With this, it is easy to see that the p-value is smaller than 0.05, therefore we can reject the null-hypothesis and conclude that this is not a normal distribution.
In order to understand the importance of this, I will do the same experiment as done above but changing the samplesize variable to 50. I will omit the code as it will be repeated
samplesize <- 150
The purpose of this exercise is to show how a small sample size can muddle the waters and make it harder to visually determine if the variables are normally distributed or not.

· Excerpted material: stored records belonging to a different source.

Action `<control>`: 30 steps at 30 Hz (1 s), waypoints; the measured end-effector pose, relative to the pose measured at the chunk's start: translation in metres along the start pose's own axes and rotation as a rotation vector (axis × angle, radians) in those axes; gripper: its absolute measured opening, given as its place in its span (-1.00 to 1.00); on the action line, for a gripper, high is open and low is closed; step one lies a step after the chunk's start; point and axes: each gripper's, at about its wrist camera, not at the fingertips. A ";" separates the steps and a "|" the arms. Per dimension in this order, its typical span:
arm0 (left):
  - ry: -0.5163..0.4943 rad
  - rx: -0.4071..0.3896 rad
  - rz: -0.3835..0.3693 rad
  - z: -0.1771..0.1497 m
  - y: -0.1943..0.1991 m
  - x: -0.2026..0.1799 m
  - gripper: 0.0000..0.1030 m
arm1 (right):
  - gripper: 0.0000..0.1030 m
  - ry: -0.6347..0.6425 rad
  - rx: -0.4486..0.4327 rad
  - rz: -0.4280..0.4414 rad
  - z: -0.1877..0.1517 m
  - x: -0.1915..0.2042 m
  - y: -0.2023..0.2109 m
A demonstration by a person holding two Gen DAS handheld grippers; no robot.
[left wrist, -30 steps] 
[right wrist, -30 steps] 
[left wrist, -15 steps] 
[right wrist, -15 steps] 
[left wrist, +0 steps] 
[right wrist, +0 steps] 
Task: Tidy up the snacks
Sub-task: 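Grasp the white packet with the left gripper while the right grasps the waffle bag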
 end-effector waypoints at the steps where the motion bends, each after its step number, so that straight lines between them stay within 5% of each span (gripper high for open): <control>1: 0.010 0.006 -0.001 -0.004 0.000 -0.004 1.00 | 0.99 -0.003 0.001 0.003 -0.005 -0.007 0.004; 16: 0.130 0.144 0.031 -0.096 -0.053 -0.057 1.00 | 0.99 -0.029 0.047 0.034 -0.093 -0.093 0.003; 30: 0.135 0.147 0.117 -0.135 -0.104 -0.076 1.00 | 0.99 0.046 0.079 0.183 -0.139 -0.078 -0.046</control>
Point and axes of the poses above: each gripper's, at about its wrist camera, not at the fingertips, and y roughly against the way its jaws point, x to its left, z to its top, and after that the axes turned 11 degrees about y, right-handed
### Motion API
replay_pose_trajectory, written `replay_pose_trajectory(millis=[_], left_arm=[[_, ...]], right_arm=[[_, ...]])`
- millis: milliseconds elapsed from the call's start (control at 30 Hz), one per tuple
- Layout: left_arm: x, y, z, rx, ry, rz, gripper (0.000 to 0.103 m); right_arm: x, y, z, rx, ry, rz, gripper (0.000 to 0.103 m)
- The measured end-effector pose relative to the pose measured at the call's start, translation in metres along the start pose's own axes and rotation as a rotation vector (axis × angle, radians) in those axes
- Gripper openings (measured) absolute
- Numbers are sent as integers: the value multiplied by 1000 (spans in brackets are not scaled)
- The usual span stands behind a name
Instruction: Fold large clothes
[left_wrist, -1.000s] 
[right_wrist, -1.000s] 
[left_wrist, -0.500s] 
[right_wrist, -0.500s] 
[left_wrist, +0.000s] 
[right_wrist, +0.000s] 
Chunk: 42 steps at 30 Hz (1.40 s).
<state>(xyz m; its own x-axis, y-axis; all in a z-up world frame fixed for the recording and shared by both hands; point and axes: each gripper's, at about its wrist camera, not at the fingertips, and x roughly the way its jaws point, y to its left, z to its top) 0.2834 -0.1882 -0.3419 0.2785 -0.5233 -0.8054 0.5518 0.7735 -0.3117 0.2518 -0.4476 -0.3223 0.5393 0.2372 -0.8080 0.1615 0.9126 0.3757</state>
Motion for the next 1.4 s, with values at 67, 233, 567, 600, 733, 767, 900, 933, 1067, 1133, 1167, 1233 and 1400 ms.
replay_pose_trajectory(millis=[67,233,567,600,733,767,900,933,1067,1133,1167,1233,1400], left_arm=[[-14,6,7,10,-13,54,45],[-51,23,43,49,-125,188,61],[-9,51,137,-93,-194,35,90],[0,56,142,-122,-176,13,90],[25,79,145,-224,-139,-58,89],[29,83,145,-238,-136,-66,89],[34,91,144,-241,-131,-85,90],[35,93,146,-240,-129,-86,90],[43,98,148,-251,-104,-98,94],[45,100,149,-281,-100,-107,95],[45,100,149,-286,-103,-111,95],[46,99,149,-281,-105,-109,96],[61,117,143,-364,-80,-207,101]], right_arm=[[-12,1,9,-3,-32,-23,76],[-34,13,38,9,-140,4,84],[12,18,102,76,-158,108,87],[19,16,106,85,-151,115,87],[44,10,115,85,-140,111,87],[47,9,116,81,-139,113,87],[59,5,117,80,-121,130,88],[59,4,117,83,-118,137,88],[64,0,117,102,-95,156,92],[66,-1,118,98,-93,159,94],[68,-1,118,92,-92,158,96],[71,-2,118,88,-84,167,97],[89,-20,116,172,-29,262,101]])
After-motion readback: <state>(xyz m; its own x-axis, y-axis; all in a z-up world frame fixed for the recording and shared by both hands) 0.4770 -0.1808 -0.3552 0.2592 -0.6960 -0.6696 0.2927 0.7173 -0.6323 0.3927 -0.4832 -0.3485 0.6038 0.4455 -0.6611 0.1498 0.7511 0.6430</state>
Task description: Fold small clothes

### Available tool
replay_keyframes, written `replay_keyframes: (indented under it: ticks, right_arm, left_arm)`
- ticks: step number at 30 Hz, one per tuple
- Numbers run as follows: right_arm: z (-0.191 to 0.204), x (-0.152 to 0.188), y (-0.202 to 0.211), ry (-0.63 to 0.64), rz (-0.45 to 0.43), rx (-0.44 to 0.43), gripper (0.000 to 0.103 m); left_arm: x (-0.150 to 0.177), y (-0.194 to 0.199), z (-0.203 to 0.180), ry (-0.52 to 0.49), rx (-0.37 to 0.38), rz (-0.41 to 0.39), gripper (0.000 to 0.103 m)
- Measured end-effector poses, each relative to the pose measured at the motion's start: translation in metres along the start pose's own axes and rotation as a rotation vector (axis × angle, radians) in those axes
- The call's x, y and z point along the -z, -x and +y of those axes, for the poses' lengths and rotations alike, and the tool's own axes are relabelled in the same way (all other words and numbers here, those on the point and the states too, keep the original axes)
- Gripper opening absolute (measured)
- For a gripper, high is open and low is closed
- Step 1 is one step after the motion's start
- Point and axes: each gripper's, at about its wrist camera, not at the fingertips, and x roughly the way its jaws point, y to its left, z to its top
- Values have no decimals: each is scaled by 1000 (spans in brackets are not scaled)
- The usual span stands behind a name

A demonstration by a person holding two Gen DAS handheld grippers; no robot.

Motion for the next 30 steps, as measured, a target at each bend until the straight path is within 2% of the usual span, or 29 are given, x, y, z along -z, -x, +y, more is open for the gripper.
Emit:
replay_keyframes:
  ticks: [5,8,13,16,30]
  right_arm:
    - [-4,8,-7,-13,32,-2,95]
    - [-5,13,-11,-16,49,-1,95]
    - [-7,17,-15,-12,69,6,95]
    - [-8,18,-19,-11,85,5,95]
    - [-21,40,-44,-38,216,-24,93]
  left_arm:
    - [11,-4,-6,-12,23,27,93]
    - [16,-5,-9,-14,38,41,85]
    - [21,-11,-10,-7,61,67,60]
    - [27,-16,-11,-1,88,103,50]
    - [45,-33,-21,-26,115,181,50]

Let’s try the Shapiro-Wilk test and see what comes of it.
shapiro.test(normal)
##
## Shapiro-Wilk normality test
##
## data: normal
## W = 0.98713, p-value = 0.1802
shapiro.test(skewed)
##
## Shapiro-Wilk normality test
##
## data: skewed
## W = 0.95652, p-value = 0.0001188
Even with the visual inspection being compromised, the Shapiro-Wilk test still managed to determine the normal distribution as normal and the skewed as not normal. That might not always happen, though.